Las Jornadas de Pastoral que celebramos al inicio de este año marcan de manera significativa el caminar de nuestra archidiócesis. Son un tiempo privilegiado para detenernos, profundizar y discernir juntos lo que el Espíritu Santo está suscitando hoy en la Iglesia. Impulsados por Él, somos conducidos al «desierto» de la oración, del silencio y de la escucha, para dejarnos renovar interiormente y disponernos a vivir un nuevo Pentecostés que se con creta, entre nosotros, en la celebración de nuestro Sínodo Diocesano.
Vivimos este momento en profunda comunión con toda la Iglesia universal. Como Pedro de nuestro tiempo, el papa León XIV nos convoca a acoger y poner en práctica las conclusiones del Sínodo de Roma, que han resonado como un verdadero canto de esperanza en el marco del Jubileo. Dichas conclusiones pueden sintetizarse en tres grandes llamadas: la renovación de la fe, la conversión personal y comunitaria, y una acción esperanzada que se traduce en misericordia, compromiso con la justicia social y una atención preferencial a los más necesitados. Todo ello con el objetivo de transformar a los peregrinos en auténticos testigos de Cristo y de su esperanza para un mundo herido y sufriente, reafirmando con fuerza la cer teza de que «la esperanza no defrauda».
Estas orientaciones universales encuentran en nuestro Sínodo Diocesano un cauce concreto y encarnado. Somos llamados a profundizar en la comunión eclesial y, volviendo al amor primero, a redescubrir juntos nuestra vocación común a la evangelización. Como nos recordaba san Pablo VI en Evangelii Nuntiandi, la Iglesia existe para creer y anunciar la salvación de Jesucristo, Redentor del mundo. Esta es la razón de ser de toda la Iglesia que peregrina en Toledo: obispos, sacerdotes, vida consagrada y fieles laicos, llamados a caminar unidos en una misma misión.
Las Jornadas de Pastoral, que tendrán lugar en el salón de actos del Colegio de Nuestra Señora de los Infantes, congregan a toda la archidiócesis de Toledo y constituyen el primer gran encuentro de los grupos sinodales. Es una cita ineludible para todos. En primer lugar, por la presencia del ponente, el arzobispo monseñor Luis Marín de San Martín, secretario del Sínodo de los Obispos, a quien el papa Francisco y el papa León XIV han confiado la misión de impulsar la corresponsabilidad y la comunión de toda la Iglesia. Su aportación nos ayudará a comprender mejor cómo caminar juntos en la fe, promoviendo una participación más activa y corresponsable del laicado en una sociedad cada vez más secularizada, que, aun sin saberlo, anhela respirar y beber del agua viva que brota del Corazón de Cristo, cansada de tantas propuestas estériles que generan vacío y desesperanza.

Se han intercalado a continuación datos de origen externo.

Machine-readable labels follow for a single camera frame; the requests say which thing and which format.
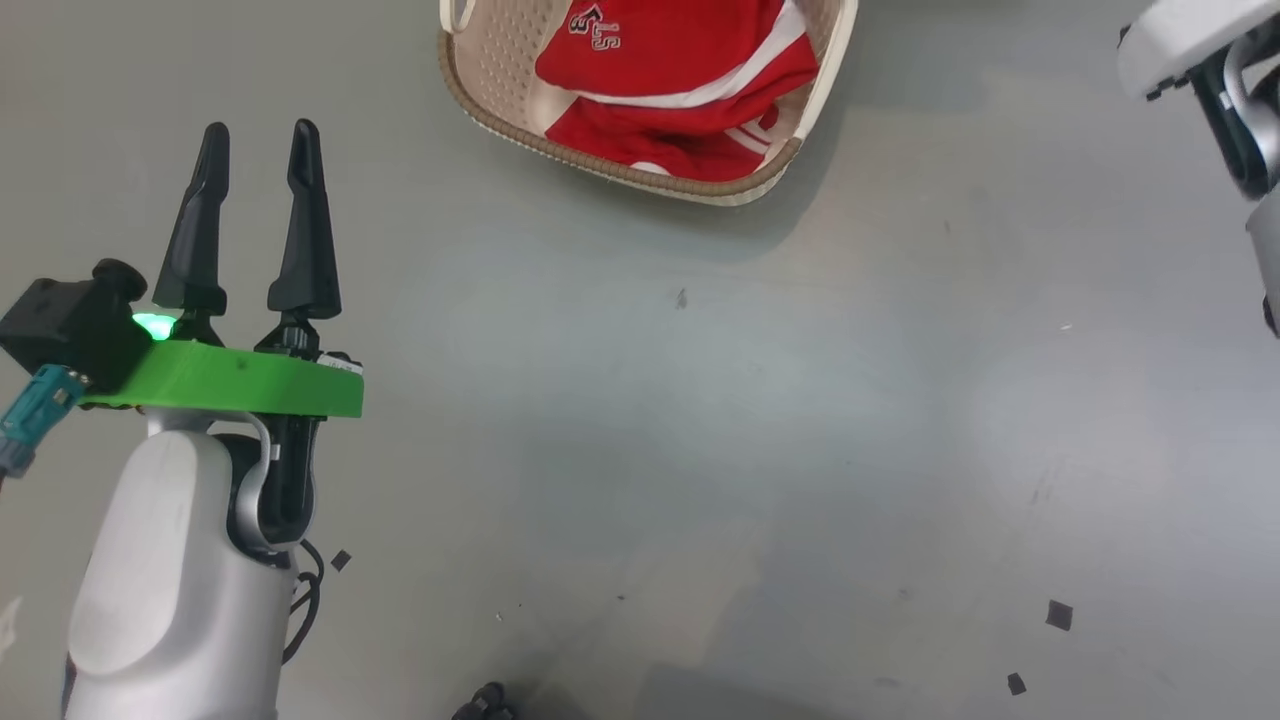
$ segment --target brown rope trim
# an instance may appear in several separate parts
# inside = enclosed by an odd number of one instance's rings
[[[564,147],[563,145],[557,145],[545,137],[539,137],[527,129],[516,127],[498,115],[494,115],[476,102],[462,86],[462,79],[458,76],[457,58],[454,55],[453,36],[443,29],[440,31],[438,53],[440,60],[440,73],[444,76],[444,85],[449,88],[449,92],[453,94],[453,99],[458,101],[458,105],[462,105],[462,109],[476,122],[511,141],[518,142],[520,145],[527,145],[539,152],[550,155],[552,158],[568,163],[570,165],[576,165],[644,187],[652,187],[667,192],[682,192],[701,197],[728,197],[732,195],[741,195],[760,187],[785,170],[803,143],[799,137],[792,137],[787,141],[786,146],[782,147],[782,151],[778,152],[773,160],[769,160],[767,165],[755,173],[733,182],[700,182],[659,176],[657,173],[646,173],[644,170],[628,168],[621,163],[596,158],[595,155],[588,155],[586,152]]]

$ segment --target beige basket
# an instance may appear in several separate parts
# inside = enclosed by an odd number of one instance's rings
[[[707,205],[745,205],[782,178],[822,111],[852,35],[858,0],[796,0],[822,61],[818,78],[786,95],[764,165],[733,182],[698,182],[637,170],[541,137],[548,90],[534,63],[564,22],[571,0],[440,0],[440,70],[449,92],[471,119],[535,152],[648,192]]]

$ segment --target red garment
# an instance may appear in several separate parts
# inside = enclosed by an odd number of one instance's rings
[[[736,15],[710,12],[730,4]],[[694,23],[713,15],[733,22]],[[663,37],[668,26],[675,37]],[[650,172],[730,182],[760,167],[774,101],[810,82],[818,61],[794,0],[612,0],[575,3],[538,69],[579,94],[549,140]]]

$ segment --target green plastic mount
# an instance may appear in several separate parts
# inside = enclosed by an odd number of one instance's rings
[[[156,342],[114,395],[81,405],[187,407],[274,415],[360,418],[365,378],[287,355],[202,342]]]

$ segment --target gray floor
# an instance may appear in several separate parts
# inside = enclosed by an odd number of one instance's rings
[[[251,345],[319,123],[323,333],[367,416],[321,438],[314,538],[353,560],[285,720],[443,717],[492,678],[547,720],[1272,717],[1280,347],[1193,99],[1120,96],[1142,5],[867,0],[792,172],[723,211],[471,126],[428,0],[10,1],[0,295],[154,273],[221,119],[219,329]],[[141,432],[77,415],[5,487],[5,720],[54,715]]]

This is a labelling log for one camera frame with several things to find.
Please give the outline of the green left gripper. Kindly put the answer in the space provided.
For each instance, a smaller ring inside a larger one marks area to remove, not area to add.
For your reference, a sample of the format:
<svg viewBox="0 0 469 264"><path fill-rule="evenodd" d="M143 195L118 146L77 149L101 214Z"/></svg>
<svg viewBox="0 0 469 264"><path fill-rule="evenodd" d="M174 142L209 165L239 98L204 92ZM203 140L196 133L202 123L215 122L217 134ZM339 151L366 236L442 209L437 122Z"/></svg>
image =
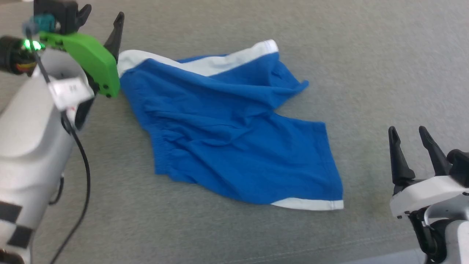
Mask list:
<svg viewBox="0 0 469 264"><path fill-rule="evenodd" d="M80 29L89 18L92 5L84 5L76 15L75 25ZM116 97L121 88L117 62L122 42L125 14L119 12L113 23L113 30L104 44L95 37L80 32L61 35L40 32L42 43L67 52L92 77L99 92L106 97Z"/></svg>

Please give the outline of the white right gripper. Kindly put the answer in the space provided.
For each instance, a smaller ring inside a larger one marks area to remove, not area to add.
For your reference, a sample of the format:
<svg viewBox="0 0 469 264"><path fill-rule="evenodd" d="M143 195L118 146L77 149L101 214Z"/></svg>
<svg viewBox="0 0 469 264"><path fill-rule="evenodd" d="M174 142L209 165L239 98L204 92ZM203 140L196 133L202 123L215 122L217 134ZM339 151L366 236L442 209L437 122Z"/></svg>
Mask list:
<svg viewBox="0 0 469 264"><path fill-rule="evenodd" d="M394 217L403 217L419 209L426 209L424 219L468 219L468 188L448 176L452 164L424 126L419 127L423 146L427 149L435 177L415 182L415 172L410 169L401 149L401 140L395 127L388 129L392 183L409 186L390 201Z"/></svg>

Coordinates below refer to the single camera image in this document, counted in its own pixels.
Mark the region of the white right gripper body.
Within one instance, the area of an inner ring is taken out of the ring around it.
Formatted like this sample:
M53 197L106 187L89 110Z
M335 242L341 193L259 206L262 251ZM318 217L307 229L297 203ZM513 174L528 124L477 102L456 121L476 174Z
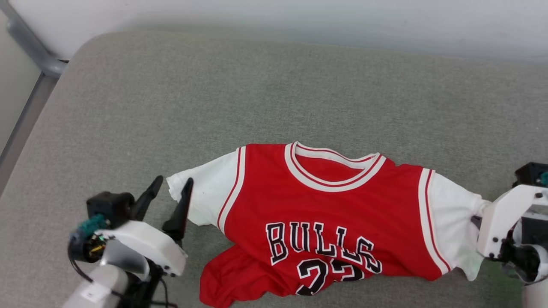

Estas Jornadas son, en definitiva, una llamada a poner nuestra mirada y nuestro corazón en Cristo, a reconocernos como una verdadera familia de bautizados y a seguir dando pasos firmes en la realización de los objetivos de nuestro Sínodo Diocesano. Desde la corresponsabilidad, la escucha atenta del Señor en su Palabra y la centralidad de la Eucaristía, nos abrimos dócilmente a la acción del Espíritu Santo y nos lanzamos hacia un nuevo Pentecostés, confiados en que Él renovará nuestros corazones y nuestras comunidades. Por ello, con actitud humilde y esperanzada, nos acogemos a su gracia, nos dejamos conducir por su luz y nos ponemos en camino, para que la Iglesia de Toledo sea signo vivo de comunión, misión y esperanza en medio del mundo.